- Robber took £726 carpet from neighbour's house and had accomplice re-fit it in his home
- Ipswich Crown Court jails 26-year-old Shaine Preston for 12 months
- Accomplice who helped re-lay carpet not prosecuted
A burglar was jailed yesterday after he stole a neighbour’s carpet . . . and re-laid it in his home five doors away.
Shaine Preston, 26, was arrested after DNA was found on a latex glove he left behind at the bungalow.
The carpet – worth £726 – and underlay in the conservatory had been pulled up and stolen, along with a television, a remote control and other items. The remote alone cost almost £194 to replace, the prosecution said.
Jobless Preston, of of Carlton Colville near Lowestoft, Suffolk, was jailed for 12 months at Ipswich Crown Court after he admitted burglary. He has 13 aliases and a string of convictions for dishonesty.
Catherine Bradshaw, prosecuting, said the of the house was away when Preston broke in just before 9pm on June 18.
A neighbour heard a suspicious noise at the home and contacted the owner, who alerted police.
A bathroom window had been smashed, apparently with a brick which was lying in the bath, police said.
Preston claimed he was asked to ‘move an old carpet’ and named another man – not prosecuted – as an accomplice.
The court heard that the other man had laid the carpet on the stairs and landing of Preston's home, while the burglar himself dumped the TV in a field.
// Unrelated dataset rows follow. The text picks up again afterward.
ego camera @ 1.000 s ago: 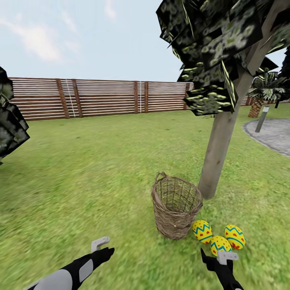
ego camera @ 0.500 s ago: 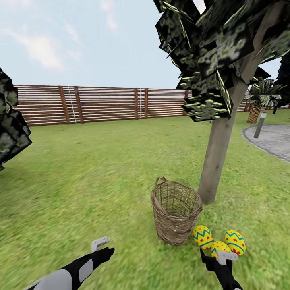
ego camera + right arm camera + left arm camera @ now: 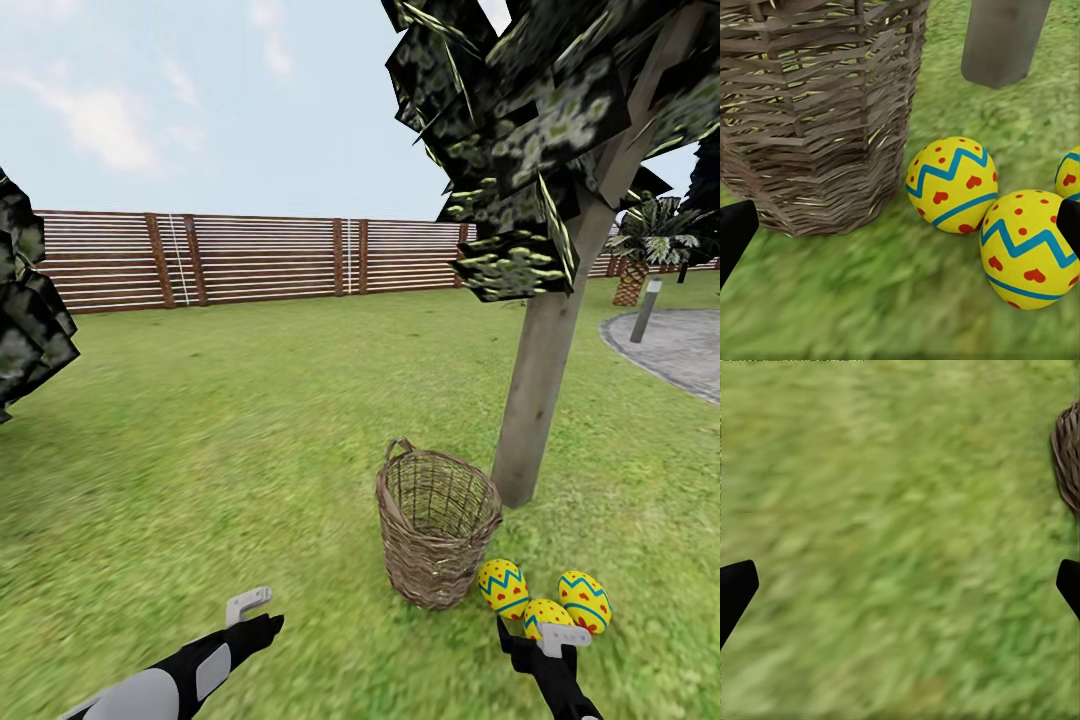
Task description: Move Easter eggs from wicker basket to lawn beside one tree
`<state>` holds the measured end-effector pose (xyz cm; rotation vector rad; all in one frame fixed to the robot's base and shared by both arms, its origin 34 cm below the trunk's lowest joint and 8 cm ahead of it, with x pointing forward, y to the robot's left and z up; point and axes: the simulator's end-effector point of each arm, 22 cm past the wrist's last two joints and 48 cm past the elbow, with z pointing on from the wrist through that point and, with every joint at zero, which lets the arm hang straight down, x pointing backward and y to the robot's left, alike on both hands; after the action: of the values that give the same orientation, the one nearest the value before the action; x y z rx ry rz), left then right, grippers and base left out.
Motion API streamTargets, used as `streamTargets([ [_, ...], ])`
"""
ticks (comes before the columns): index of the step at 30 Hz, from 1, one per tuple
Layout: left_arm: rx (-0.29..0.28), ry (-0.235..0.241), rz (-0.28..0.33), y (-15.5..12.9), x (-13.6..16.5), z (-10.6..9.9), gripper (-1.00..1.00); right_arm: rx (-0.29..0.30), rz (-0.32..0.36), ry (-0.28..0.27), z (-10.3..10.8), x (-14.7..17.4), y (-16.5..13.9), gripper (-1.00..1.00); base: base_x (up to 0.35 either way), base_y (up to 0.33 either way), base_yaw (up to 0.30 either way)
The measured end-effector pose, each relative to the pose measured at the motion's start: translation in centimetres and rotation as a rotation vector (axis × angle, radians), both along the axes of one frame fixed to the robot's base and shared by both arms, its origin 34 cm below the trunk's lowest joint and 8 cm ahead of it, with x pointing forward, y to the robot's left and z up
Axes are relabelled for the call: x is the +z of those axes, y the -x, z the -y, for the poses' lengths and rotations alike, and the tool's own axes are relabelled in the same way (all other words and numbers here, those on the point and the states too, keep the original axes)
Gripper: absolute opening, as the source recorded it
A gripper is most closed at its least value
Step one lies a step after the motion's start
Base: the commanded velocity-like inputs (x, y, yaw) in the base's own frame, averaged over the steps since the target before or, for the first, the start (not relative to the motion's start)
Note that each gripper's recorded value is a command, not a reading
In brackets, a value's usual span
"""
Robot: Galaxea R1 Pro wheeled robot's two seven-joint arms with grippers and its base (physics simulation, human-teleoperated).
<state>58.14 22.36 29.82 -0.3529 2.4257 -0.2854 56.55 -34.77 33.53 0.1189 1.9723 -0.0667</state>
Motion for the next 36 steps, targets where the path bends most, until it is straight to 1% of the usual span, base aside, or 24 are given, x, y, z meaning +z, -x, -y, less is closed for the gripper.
streamTargets([
  [36, 0.0, 0.0, 0.0, 0.01, -0.01, -0.01, 1.0, 0.0, 0.0, 0.0, 0.0, 0.0, 0.0, 1.0, 0.0, 0.0, 0.0],
])
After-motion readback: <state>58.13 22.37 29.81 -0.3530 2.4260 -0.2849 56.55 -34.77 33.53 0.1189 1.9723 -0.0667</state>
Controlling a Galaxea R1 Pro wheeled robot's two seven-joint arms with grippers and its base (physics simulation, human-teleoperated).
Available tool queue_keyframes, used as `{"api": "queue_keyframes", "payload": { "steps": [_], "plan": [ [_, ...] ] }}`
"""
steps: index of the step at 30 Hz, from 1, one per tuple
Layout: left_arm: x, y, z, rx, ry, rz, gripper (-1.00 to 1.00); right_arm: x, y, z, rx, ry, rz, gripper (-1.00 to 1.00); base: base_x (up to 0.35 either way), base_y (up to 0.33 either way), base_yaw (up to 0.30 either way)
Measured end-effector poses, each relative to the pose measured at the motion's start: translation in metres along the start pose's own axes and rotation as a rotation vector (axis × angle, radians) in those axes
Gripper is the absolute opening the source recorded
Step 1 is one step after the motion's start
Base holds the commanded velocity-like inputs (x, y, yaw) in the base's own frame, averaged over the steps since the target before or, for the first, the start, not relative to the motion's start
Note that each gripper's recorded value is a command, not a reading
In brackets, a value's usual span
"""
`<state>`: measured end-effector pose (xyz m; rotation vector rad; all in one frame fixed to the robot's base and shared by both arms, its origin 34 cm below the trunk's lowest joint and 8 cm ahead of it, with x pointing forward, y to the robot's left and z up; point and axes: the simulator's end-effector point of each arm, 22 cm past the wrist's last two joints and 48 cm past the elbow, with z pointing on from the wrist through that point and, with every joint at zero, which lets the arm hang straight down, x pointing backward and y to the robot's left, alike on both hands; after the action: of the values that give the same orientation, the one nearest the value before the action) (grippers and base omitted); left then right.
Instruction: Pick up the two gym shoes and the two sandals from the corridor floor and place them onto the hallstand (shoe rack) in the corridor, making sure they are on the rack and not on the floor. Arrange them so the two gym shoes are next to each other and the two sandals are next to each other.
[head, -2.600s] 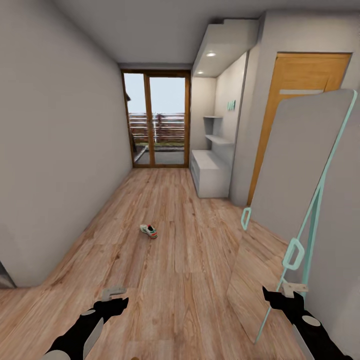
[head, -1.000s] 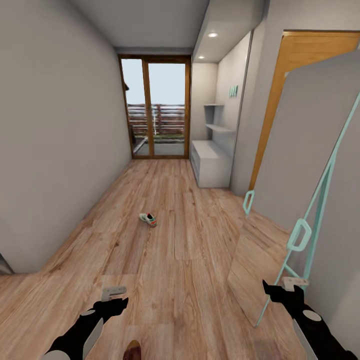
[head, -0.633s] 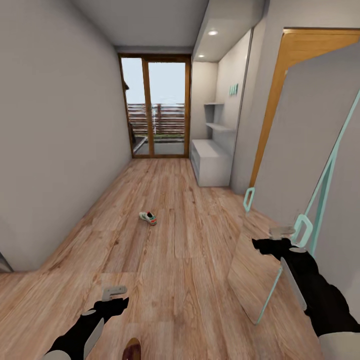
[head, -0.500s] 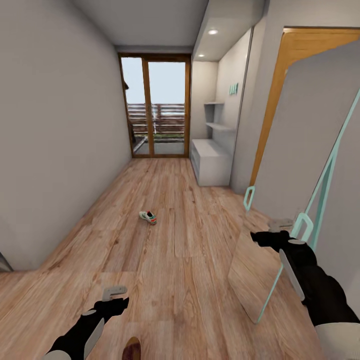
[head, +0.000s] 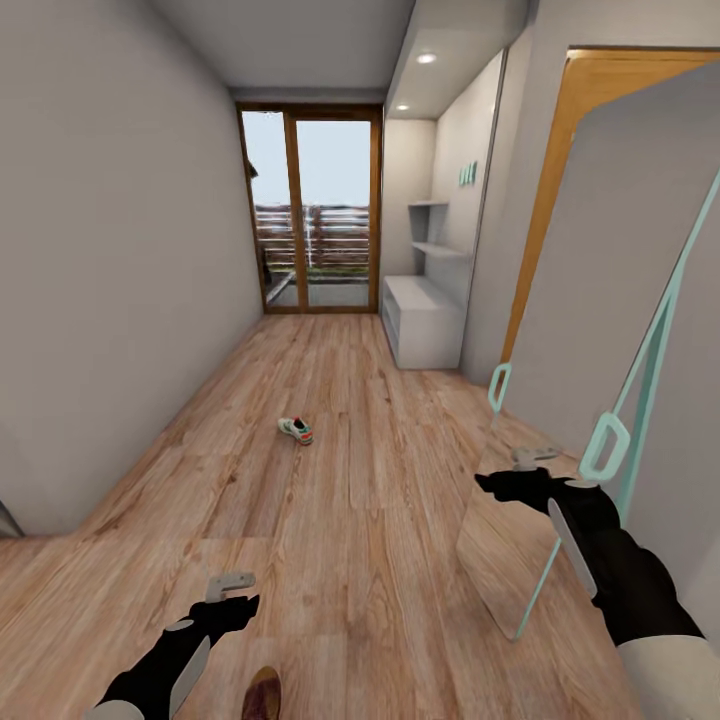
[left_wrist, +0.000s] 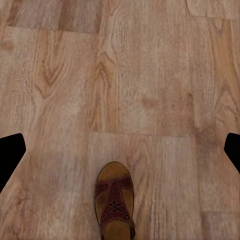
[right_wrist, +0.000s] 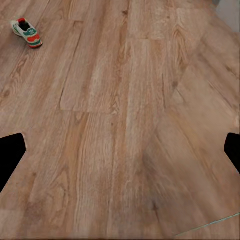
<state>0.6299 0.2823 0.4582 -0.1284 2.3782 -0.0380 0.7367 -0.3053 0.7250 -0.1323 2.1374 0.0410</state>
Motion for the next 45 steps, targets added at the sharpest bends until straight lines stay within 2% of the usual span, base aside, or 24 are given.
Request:
{"api": "queue_keyframes", "payload": {
  "steps": [31,40,43,45],
  "plan": [
    [0.055,0.006,0.039,-0.001,-0.001,0.0,1.0,0.061,0.003,0.023,-0.009,-0.006,0.006,1.0,0.0,0.0,0.0],
    [0.072,0.007,0.05,-0.001,-0.001,0.0,1.0,0.085,0.014,0.033,-0.027,0.006,-0.006,1.0,0.0,0.0,0.0],
    [0.078,0.008,0.053,-0.002,0.0,0.0,1.0,0.08,0.019,0.035,-0.033,-0.012,-0.018,1.0,0.0,0.0,0.0],
    [0.084,0.009,0.056,-0.003,0.004,0.0,1.0,0.061,0.019,0.035,-0.03,-0.046,-0.023,1.0,0.0,0.0,0.0]
  ]
}}
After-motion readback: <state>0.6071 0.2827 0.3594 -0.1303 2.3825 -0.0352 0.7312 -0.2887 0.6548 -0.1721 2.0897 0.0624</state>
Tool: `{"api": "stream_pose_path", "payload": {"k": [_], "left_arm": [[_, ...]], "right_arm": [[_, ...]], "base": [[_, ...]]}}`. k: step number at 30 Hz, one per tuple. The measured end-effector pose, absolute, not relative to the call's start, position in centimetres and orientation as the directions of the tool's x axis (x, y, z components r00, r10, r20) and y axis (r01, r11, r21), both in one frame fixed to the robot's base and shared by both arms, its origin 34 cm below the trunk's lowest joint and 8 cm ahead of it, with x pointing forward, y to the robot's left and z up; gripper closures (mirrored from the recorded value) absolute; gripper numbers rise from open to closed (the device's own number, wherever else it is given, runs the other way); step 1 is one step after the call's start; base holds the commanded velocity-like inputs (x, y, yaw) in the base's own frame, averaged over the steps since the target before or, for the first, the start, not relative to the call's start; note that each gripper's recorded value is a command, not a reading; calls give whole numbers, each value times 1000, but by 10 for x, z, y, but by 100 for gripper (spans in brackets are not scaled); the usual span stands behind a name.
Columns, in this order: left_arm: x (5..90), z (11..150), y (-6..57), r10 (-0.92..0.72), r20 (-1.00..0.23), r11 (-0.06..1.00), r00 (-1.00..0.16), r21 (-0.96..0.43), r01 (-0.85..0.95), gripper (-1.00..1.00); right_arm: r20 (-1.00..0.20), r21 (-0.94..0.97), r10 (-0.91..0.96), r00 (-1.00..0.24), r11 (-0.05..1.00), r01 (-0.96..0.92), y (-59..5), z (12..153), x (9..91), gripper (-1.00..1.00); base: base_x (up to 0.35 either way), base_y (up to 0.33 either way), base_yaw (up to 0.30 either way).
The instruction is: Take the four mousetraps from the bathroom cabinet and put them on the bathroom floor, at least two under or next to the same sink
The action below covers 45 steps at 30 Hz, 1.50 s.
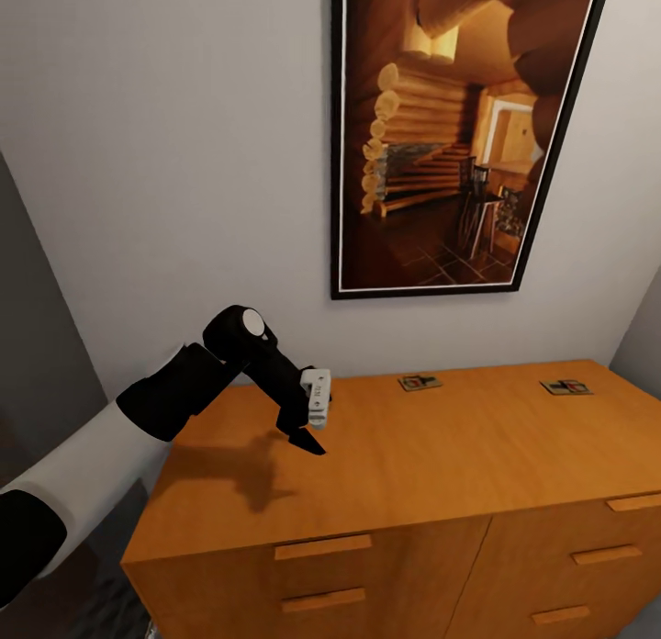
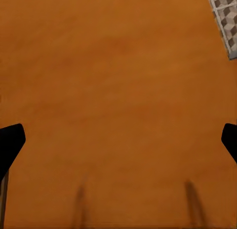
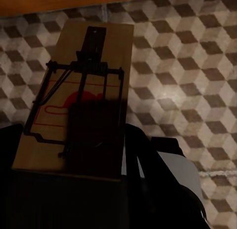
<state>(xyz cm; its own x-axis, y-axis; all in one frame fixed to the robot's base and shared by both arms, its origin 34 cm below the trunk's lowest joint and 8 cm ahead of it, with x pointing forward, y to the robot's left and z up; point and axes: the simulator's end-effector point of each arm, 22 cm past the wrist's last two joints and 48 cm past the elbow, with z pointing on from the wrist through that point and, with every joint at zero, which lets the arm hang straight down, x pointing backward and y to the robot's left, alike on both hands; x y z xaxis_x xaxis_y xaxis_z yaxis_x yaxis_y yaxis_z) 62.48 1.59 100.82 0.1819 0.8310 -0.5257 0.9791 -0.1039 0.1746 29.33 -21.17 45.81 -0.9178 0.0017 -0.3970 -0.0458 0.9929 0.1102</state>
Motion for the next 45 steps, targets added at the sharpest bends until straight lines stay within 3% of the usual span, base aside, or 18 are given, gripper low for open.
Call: {"api": "stream_pose_path", "payload": {"k": [17,45], "left_arm": [[625,1007,15,833,-525,-102,177,169,980,-100],[622,1010,13,830,-524,-110,190,179,978,-100]], "right_arm": [[-397,111,2,-918,993,-46,-211,458,293,100],[-400,111,2,-916,993,-47,-211,459,295,100]], "base": [[218,32,0],[8,0,-57]]}}
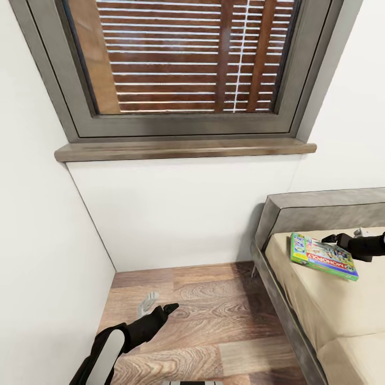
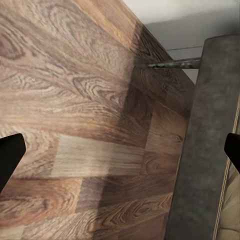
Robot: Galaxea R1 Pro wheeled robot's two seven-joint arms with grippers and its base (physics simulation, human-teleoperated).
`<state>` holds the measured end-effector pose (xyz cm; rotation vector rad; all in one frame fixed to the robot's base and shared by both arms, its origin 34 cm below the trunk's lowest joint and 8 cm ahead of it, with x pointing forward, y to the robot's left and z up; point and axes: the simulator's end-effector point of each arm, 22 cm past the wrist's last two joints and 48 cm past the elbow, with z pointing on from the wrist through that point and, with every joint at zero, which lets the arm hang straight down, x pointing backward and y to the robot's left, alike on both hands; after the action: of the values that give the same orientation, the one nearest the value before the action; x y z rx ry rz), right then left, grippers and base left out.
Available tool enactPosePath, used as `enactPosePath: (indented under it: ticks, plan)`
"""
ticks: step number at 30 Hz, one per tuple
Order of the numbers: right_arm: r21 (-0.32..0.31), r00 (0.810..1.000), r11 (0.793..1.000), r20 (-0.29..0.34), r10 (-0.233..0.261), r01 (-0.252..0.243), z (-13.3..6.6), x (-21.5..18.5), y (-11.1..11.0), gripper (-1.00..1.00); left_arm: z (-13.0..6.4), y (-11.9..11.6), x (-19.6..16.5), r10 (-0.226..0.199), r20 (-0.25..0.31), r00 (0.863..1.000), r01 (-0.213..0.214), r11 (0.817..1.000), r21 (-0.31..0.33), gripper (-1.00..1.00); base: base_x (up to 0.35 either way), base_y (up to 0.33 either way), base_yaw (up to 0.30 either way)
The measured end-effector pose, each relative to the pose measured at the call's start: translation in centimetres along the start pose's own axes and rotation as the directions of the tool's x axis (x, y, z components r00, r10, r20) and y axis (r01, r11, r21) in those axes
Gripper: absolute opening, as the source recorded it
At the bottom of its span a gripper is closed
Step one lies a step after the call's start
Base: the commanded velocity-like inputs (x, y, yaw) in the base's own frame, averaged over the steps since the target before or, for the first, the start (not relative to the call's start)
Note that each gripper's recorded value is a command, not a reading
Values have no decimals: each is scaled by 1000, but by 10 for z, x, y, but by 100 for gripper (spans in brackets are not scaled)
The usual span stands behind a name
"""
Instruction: Put all the toys in the child's room - the three board games (two on the bed and one on the table), the two jigsaw puzzles on the table, and the tennis ball on the table - inside the toy box on the table in the child's room.
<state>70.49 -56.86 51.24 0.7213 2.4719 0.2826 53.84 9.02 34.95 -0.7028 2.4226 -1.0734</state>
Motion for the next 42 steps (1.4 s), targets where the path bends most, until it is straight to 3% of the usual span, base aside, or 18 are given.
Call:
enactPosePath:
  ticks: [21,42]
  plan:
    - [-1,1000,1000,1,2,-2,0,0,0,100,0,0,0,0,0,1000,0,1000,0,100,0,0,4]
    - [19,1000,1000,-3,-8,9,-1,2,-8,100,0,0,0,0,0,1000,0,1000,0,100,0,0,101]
Andrew Thompson, defending, said Preston had been drinking on the night he was asked to help.
Mr Thompson said: ‘He was somewhat at a loose end at the time of the offer.
‘He was approached by an acquaintance he knew moderately well who indicated he needed help to move property from a building.
‘The defendant’s address and this address were fairly close.
‘He did go and get a latex glove from home in order to assist his acquaintance in carrying it [the carpet] out.’
Judge Rupert Overbury told Preston that he had caused serious damage to the house during the raid.
He said: ‘Breaking into other people’s homes whether they are unoccupied or not is a serious offence against the community.
‘It affects other people’s lives. It affected the owner’s life in this case.’